Utentes da Saúde de Seixal e Sesimbra manifestaram-se frente à residência do 1º Ministro

Os constantes protelamentos à construção do Hospital no Seixal e a ausência de qualquer rubrica tendente à concretização deste equipamento no Orçamento de Estado para 2018, levou uma centena de utentes da saúde dos Concelhos do Seixal e Sesimbra a manifestarem-se frente à residência oficial do 1º ministro.

O protesto realizado na manhã de 27 de novembro, por iniciativa das comissões de utentes dos serviços de saúde do Seixal, integrou uma comitiva sesimbrense, que contou com a presença de Vítor Antunes, presidente da Junta de Freguesia da Quinta do Conde e Felícia Costa, Vice-Presidente da Câmara Municipal de Sesimbra.

No decurso da manifestação uma delegação foi recebida por um assessor de António Costa, a quem entregaram uma exposição sobre os sucessivos recuos que têm caracterizado este dossier, exigindo a intervenção do chefe do Governo neste processo, em ordem a evitar mais prejuízos para as populações dos referidos concelhos.

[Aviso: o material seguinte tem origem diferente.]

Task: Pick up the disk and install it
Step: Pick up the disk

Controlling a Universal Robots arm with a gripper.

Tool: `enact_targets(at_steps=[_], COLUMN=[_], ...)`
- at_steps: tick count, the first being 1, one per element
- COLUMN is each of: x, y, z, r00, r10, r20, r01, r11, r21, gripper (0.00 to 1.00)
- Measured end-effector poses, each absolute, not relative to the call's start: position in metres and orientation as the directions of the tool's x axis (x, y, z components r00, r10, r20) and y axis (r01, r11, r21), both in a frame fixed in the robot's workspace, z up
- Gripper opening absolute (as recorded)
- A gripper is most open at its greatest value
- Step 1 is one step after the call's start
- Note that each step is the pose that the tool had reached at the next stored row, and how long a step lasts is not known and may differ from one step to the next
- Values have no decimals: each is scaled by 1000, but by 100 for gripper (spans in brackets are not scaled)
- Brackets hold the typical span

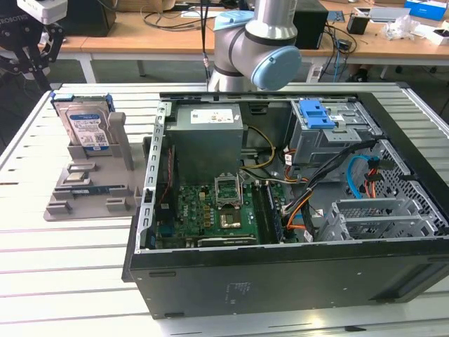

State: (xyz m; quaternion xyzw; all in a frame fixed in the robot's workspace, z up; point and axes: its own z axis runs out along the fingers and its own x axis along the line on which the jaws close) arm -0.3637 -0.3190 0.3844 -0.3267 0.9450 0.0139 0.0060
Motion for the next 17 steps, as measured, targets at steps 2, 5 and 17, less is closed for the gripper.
enact_targets(at_steps=[2, 5, 17], x=[-364, -364, -364], y=[-319, -319, -319], z=[384, 384, 384], r00=[-777, -762, -694], r10=[-629, -647, -720], r20=[-20, -20, -20], r01=[-630, -647, -720], r11=[777, 762, 694], r21=[22, 22, 22], gripper=[11, 11, 11])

Para os manifestantes, os atrasos que têm caraterizado o início da obra não são compagináveis com um estado democrático e transparente, revelando uma clara intenção por parte dos decisores políticos de pretenderem enganar os cidadãos, desrespeitando, desse modo, uma decisão tomada pela Assembleia da República em 2015, com o voto favorável da força política que últimos dois anos dirige os destinos do país.

Segundo a referia comissão de utentes, “é urgente o início da construção do aludido equipamento, ante a situação de rotura que, há muito, se observa no Hospital Garcia de Orta, em resultado de ter sido projectado para 150 mil habitantes, mas estando atualmente a servir 450 mil pessoas, o que coloca em causa a prestação dos respectivos cuidados médicos”.